THE TASK
Within these entries, which lines include the string "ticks"? Copy each one.

━━━━━━━━━━

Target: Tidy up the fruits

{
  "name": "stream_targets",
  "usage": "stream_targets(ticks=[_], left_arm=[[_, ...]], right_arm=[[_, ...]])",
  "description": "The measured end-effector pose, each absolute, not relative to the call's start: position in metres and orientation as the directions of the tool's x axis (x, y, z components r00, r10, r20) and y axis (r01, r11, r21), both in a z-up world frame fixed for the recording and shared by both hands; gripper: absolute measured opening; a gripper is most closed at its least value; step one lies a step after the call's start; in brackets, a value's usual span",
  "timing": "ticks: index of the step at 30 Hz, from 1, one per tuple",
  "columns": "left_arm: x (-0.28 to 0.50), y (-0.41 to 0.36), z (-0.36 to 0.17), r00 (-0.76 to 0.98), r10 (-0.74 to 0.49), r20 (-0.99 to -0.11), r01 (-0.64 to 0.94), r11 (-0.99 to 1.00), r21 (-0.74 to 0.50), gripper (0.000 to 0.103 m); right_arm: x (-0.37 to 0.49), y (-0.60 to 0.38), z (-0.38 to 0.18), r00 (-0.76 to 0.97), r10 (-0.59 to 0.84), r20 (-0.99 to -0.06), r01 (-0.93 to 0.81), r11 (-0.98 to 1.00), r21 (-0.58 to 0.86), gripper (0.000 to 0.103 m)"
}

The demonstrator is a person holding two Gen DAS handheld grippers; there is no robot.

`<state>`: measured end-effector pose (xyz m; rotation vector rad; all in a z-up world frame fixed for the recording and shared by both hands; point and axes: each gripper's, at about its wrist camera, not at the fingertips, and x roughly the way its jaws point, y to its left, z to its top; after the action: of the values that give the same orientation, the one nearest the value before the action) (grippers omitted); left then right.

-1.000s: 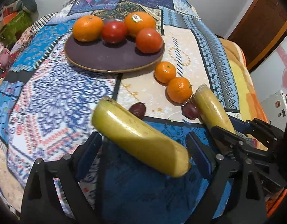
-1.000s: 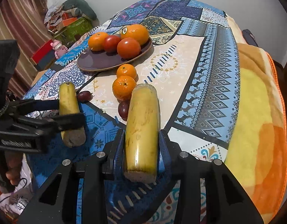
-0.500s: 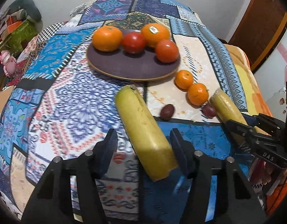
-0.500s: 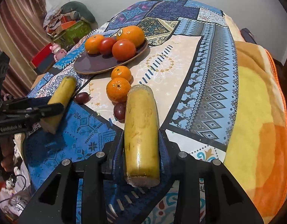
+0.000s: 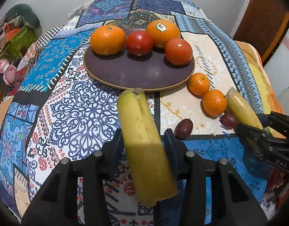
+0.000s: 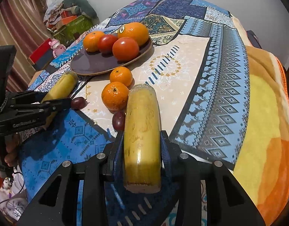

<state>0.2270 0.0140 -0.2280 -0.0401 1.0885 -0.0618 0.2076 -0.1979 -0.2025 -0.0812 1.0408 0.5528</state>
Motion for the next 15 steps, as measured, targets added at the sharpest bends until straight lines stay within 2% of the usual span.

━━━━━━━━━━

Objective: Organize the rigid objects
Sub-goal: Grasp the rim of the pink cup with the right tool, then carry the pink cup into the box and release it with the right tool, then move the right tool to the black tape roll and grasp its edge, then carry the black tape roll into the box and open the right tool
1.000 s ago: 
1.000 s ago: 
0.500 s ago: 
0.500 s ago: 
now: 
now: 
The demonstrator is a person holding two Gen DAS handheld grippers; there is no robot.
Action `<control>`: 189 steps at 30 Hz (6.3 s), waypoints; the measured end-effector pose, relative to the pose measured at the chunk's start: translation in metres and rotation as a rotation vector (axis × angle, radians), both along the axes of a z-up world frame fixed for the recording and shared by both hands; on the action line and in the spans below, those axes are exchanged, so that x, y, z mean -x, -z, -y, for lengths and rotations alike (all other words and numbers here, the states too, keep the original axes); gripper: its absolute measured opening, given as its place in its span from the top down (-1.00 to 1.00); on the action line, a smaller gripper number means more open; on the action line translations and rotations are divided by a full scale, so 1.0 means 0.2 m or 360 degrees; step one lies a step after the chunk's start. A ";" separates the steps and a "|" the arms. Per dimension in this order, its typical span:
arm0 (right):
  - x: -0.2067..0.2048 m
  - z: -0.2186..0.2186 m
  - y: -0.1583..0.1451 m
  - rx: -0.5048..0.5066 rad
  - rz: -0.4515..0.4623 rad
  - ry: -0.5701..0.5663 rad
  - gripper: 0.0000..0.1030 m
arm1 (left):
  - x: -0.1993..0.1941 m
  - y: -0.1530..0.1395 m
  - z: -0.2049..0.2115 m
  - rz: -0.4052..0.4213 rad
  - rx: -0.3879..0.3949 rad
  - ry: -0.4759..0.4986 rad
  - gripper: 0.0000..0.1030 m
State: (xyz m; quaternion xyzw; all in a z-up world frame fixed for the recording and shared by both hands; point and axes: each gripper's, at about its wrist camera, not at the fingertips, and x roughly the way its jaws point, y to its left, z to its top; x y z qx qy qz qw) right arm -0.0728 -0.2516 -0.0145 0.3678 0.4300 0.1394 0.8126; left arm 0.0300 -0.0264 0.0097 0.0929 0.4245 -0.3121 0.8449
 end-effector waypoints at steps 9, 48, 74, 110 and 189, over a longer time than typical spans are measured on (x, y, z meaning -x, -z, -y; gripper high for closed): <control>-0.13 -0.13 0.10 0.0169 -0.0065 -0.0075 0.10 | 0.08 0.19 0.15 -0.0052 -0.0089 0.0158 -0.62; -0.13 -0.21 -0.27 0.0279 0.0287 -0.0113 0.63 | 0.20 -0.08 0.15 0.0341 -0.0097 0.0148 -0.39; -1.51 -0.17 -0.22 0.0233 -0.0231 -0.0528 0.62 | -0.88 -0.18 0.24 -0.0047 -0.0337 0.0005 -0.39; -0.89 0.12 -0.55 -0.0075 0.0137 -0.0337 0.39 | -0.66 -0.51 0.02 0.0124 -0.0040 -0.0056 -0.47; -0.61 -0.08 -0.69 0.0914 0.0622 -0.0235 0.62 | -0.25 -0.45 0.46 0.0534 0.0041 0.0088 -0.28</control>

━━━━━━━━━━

REPLY
  "usage": "stream_targets(ticks=[_], left_arm=[[_, ...]], right_arm=[[_, ...]])",
  "timing": "ticks: index of the step at 30 Hz, from 1, one per tuple",

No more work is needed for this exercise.